Autor versus KI
Bereits 1966 entwickelte der Informatiker Joseph Weizenbaum das KI-Programm ELIZA, das eine psychotherapeutische Sitzung simulierte. Der Benutzer war in der Rolle des Patienten und unterhielt sich mit dem Computer über seine Gefühle. Die Wirkung war beängstigend, denn nicht wenige Menschen hielten den Algorithmus tatsächlich für verständnisvoll. Man mag einwenden, diese Geschichte sage mehr über die Psychologie des Menschen aus als über den damaligen Stand der KI-Forschung. Doch bei der Lektüre von Daniel Kehlmanns kurzer Erzählung über seine Begegnung mit der Software CTRL drängt sich dieser Vergleich auf.
Ein Experiment mit Daniel Kehlmann
Der Staat Österreich unterhält eine eigene Vertretung im kalifornischen Silicon Valley, genannt »Open Austria«. Die Vertreter dieser Institution luden den bekannten Schriftsteller Daniel Kehlmann, der sowohl die deutsche als auch die österreichische Staatsbürgerschaft besitzt, zu einem Experiment ein. Seine Erfahrungen schilderte Kehlmann am 9. Februar 2021 in einem Vortrag im Rahmen der Reihe »Stuttgarter Zukunftsrede«. Das Buch »Mein Algorithmus und Ich« ist die Druckfassung seines Vortrags.

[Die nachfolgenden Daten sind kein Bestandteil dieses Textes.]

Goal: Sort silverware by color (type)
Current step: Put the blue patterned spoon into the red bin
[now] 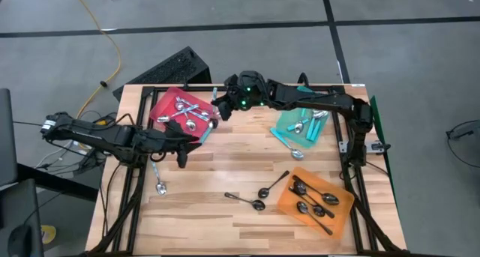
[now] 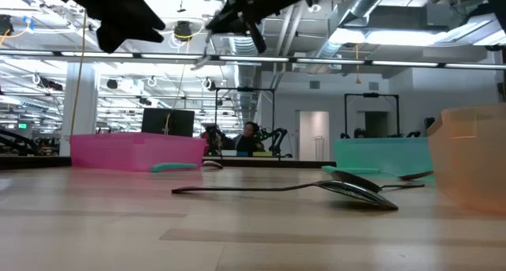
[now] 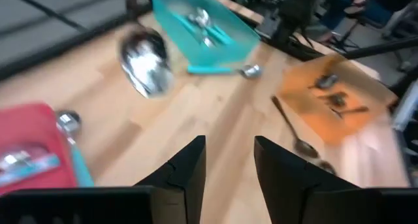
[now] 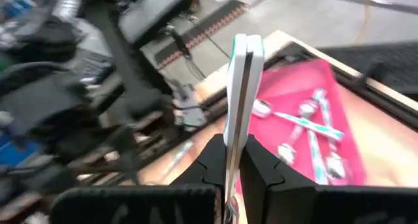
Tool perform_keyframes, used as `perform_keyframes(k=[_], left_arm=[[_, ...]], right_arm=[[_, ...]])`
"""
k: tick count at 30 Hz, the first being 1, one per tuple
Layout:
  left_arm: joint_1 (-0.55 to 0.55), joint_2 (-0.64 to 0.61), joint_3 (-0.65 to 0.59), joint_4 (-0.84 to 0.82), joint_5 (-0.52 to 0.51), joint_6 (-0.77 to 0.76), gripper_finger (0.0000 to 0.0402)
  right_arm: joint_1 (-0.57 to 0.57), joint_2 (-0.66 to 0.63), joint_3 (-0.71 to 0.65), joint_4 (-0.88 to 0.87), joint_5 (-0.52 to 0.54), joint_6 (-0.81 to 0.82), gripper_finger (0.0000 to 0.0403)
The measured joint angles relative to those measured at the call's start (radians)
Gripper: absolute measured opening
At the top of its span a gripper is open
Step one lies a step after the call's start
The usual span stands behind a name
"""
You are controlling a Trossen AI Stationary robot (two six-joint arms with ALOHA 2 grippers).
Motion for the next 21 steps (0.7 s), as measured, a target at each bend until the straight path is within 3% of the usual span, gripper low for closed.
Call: perform_keyframes(k=[10, 21], left_arm=[[-0.046, -0.081, 0.000, -0.099, 0.142, -0.071, 0.0114], [-0.071, -0.137, 0.000, -0.216, 0.102, -0.150, 0.0114]], right_arm=[[-0.063, 0.098, 0.003, 0.097, -0.067, 0.075, 0.0041], [-0.108, 0.215, 0.063, 0.198, -0.103, 0.145, 0.0041]])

Der Name CTRL steht für »A Conditional Transformer Language Model for Controllable Generation« und war ein Forschungsprojekt des Unternehmens »salesforce«. Es handelt sich dabei um eine auf Github frei zugängliche Software, die Texte erzeugen kann – jedoch nicht als Ergebnis eines kreativen Prozesses, vielmehr setzt sie einen vorgegeben Artikel fort. Wenn man etwa den Anfang einer Erzählung eingibt, dann spinnt CTRL die Geschichte weiter. Die Idee der Österreicher war es nun, diese KI einem renommierten Schriftsteller gegenüberzustellen.
Es ist besonders erfreulich, dass sich Kehlmann nicht von der Technik einschüchtern ließ. Im Gegenteil: Er hat die Funktionsweise der KI genau nachvollzogen und erklärt sie in seinem Buch sehr gut. Im Grunde hat sich seit ELIZA nichts Wesentliches geändert. Zwar erstaunt der von CTRL produzierte Text auf den ersten Blick, aber er ist genauso inhaltsleer wie die von ELIZA mittels einfacher grammatischer Regeln generierten Fragen.
Was wirklich neu ist, ist die gigantische Menge an Daten, mit der die Software trainiert wurde: 140 Gigabyte, was etwa einer Viertelmillion Büchern entspricht. Diese bezogen die Informatiker aus öffentlichen Quellen wie Wikipedia oder Reddit. Das macht das Ergebnis des Programms völlig unvorhersehbar. Kehlmann war denn auch mehr als einmal überrascht. Als er beispielsweise mit: »I was looking for an appartment. It didn't go well« begann, setzte CTRL fort: »The first thing he said to me was: ›Hey man, you have a nice ass and you're not afraid of anything.‹«
So spannend die Geschichten aber auch anfangs sein mochten, die Software war nicht in der Lage, sie über mehr als die Länge einer Buchseite weiterzuentwickeln. Trotzdem entstanden durchaus interessante Fragmente. Insbesondere fällt auf, dass sie alle eine etwas unheimlich-düstere Atmosphäre erzeugen.
Ob das Experiment nun gelungen ist oder nicht, darüber kann sich der Leser eine eigene Meinung bilden. Kehlmanns Erzählung ist jedenfalls schön zu lesen und regt dazu an, sich intensiver mit der Realität hinter dem Schlagwort KI zu befassen, als es in den meisten Feuilletons üblich ist. Nebenbei schafft es der Autor trotz der Kürze, ein anschauliches Bild der kreativen Menschen im Silicon Valley zu zeichnen.